Salsa De Guajillo Estilo Jalisco
In Jalisco, a state in north-central Mexico, cooks rub goat or lamb with a guajillo chile mixture and cook the meat slowly until it's meltingly tender. It's called birria—no one makes it quite like my friend Alejandro Garcia—and it's a local riff on the more ubiquitous slow-cooked dish called Barbacao (page 146 of the book). It's typically served with this stunning salsa, an earthy, tangy blend of dried guajillo and chiles de arbol, that tastes great on just about any preparation of lamb or beef, like grilled chops or skirt steak. Anyone unfamiliar with this salsa should make it right away (because it's so delicious!) and should pay particular attention to getting the flavor hierarchy right: The strongest flavors should come from the earthy, barely sweet guajillos and the nutty, spicy chiles de arbol. Next you'll taste a smack of garlic, and finally the spices—cumin and even a whisper of ginger. And yes, you read the recipe right: You don't have to toast the chiles!

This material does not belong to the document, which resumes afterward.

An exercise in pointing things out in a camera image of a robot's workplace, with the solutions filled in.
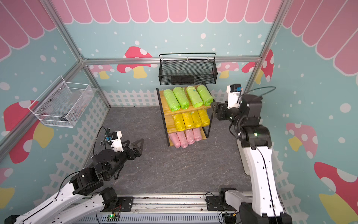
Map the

Put the chiles in a medium pot with enough water to cover them and bring the water to a simmer. Cook until they are soft and a brighter red color, about 15 minutes. Add the garlic and ginger to the chiles and simmer for 1 minute.
Drain the chiles, garlic, and ginger and add them to the blender jar along with the 3/4 cup of fresh water, vinegar, salt, and cumin. Blend until smooth, gradually adding water (no more than 1/4 cup) if necessary to puree, at least 2 minutes. Strain the salsa through a medium-mesh sieve for a silky smooth sauce. Season to taste with additional vinegar and salt.
Serve it with Grilled Adobo-Marinated Skirt Steak (page 135), Adobo-Marinated Chicken (page 133), Adobo Braised Lamb (page 145), Tacos (pages 212-214), Tortilla Chips (page 229), rice, beans, or any other side you like (pages 245-255).
This salsa keeps in the refrigerator for up to five days or in the freezer for up to one month.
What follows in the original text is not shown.